_Description of the task:_ Keep to the lines from the one with "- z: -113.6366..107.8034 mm" through the end of the data, and write them out exactly.

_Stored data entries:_
+ + +
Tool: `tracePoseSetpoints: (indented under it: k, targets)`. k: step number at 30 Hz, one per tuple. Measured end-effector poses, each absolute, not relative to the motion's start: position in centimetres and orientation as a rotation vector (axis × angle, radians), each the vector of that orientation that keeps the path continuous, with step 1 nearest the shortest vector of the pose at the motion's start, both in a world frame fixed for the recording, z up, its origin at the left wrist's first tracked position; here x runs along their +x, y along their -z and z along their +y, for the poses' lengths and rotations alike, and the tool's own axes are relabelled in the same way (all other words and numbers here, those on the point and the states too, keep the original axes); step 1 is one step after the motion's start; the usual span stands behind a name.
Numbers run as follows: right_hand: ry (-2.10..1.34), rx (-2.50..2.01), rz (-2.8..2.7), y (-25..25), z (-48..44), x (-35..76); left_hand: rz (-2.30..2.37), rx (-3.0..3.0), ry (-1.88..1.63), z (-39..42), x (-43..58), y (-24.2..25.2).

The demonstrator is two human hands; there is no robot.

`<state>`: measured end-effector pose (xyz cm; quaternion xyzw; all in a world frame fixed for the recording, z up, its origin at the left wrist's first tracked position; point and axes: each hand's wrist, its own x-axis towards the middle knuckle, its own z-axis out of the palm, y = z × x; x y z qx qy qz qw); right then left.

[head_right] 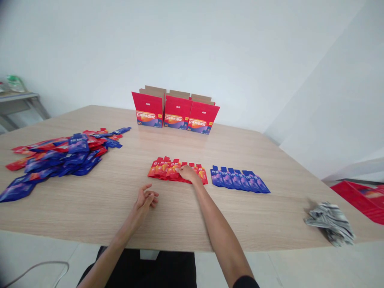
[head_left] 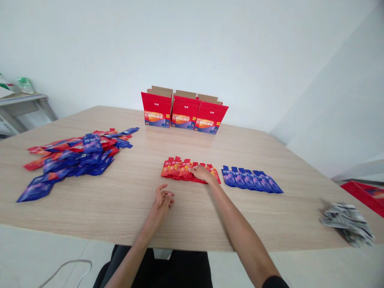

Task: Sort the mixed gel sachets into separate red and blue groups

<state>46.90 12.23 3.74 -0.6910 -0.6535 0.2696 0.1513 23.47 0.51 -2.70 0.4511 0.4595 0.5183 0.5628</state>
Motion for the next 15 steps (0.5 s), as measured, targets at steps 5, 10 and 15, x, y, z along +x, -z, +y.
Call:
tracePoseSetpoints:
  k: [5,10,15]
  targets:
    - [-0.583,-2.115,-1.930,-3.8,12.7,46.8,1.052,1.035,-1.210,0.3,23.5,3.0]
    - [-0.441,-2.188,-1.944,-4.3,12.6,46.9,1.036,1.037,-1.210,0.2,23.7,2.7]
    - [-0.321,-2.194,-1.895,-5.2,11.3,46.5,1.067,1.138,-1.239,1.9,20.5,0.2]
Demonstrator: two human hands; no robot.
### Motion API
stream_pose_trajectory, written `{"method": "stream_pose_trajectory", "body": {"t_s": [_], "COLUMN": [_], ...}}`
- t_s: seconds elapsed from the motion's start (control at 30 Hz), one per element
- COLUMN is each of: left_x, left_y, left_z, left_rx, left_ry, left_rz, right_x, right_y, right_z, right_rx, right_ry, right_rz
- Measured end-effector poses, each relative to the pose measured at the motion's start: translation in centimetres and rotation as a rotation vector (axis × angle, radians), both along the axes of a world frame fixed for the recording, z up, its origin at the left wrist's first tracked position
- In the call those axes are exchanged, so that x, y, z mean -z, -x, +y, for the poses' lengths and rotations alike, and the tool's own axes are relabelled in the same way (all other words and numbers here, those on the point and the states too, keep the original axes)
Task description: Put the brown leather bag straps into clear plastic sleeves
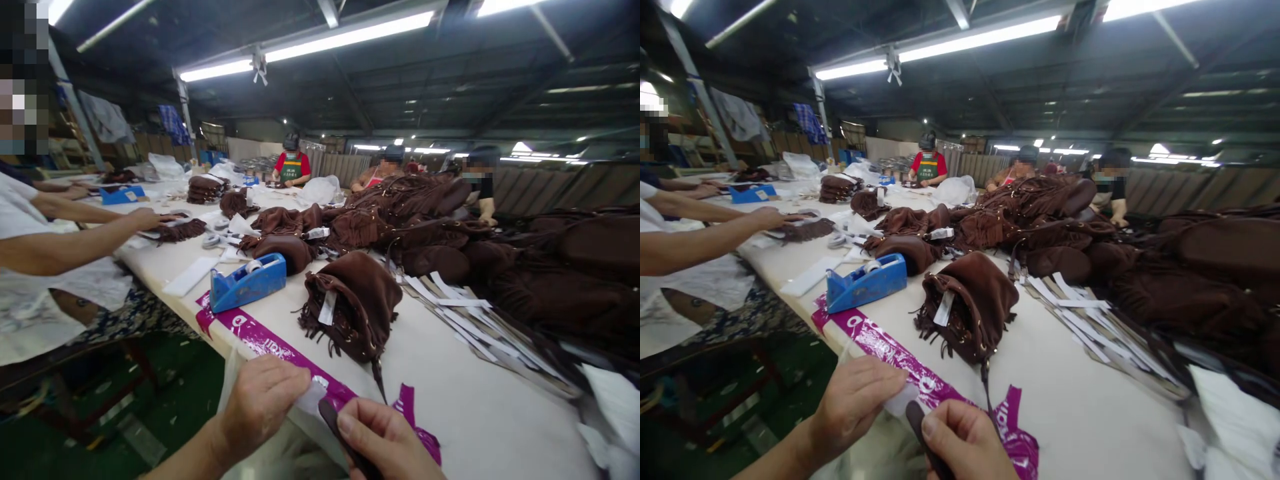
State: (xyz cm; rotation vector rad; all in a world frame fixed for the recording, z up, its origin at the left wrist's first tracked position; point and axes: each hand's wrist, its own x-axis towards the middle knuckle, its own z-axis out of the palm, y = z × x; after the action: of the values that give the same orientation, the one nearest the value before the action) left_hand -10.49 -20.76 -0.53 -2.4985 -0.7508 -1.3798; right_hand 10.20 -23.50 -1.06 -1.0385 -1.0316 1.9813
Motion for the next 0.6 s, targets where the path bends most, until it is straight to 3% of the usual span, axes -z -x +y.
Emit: {"method": "stream_pose_trajectory", "body": {"t_s": [0.37,0.5,0.6], "left_x": [0.2,0.4,0.5], "left_y": [-0.3,-0.5,0.1], "left_z": [-0.9,-1.3,-1.2], "left_rx": [0.113,0.168,0.141], "left_ry": [-0.048,-0.024,-0.045], "left_rz": [0.245,0.273,0.286], "right_x": [0.5,1.7,3.1], "right_y": [0.4,0.9,0.1], "right_z": [0.1,-0.3,-1.1], "right_rx": [-0.058,-0.054,-0.155], "right_ry": [0.014,0.006,-0.05], "right_rz": [-0.051,-0.008,0.076]}}
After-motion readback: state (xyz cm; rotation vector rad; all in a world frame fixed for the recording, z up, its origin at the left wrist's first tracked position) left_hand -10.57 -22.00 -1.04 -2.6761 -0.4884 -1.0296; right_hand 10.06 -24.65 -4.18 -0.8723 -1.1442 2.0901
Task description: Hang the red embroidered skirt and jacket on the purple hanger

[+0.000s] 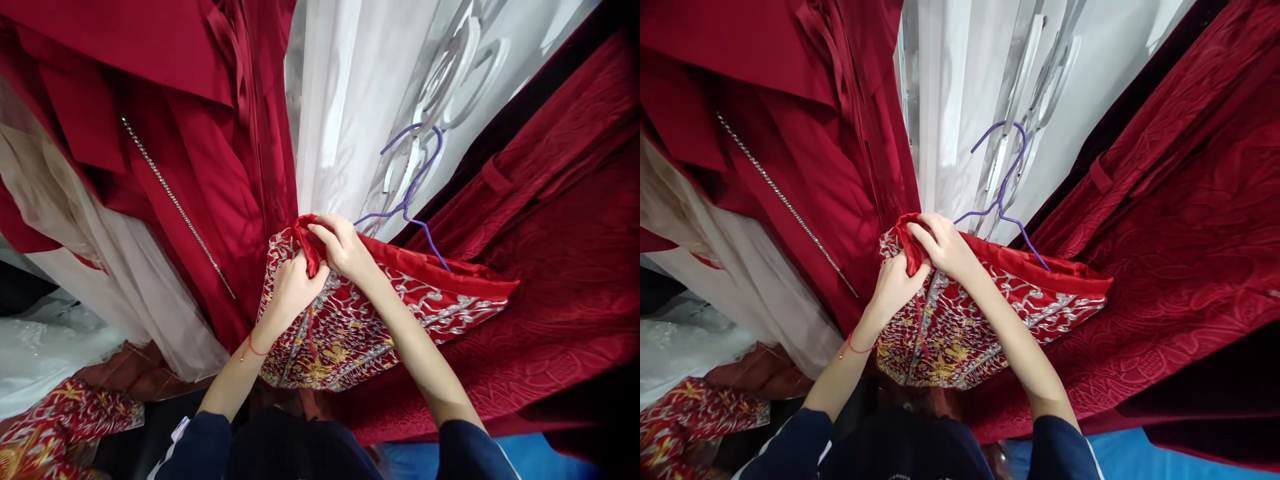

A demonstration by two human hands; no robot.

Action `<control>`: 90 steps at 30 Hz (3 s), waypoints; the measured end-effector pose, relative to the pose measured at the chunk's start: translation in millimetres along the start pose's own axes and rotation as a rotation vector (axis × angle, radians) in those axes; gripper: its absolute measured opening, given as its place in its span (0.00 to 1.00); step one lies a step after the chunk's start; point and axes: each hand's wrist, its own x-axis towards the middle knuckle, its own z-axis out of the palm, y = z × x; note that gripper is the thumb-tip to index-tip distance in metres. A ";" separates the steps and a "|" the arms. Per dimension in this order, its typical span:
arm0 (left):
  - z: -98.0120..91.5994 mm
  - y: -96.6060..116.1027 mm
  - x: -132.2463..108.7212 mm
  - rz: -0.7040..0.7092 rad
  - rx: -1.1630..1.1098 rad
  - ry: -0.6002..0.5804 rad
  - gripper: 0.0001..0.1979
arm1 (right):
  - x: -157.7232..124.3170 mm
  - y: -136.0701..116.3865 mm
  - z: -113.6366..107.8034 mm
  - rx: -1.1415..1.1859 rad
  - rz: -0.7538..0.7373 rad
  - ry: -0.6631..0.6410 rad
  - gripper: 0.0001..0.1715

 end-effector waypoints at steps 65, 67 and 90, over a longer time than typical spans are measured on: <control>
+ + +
_Answer box:_
  - z: -113.6366..107.8034 mm
  - rx: -1.1415..1.1859 rad
  - rz: -0.7538..0.7373 rad
  - ry: -0.6631..0.6410 rad
  - gripper: 0.0001..0.1715

 end-effector waypoints at steps 65, 67 and 90, over a longer time than typical spans are measured on: <control>

The answer given above is complete.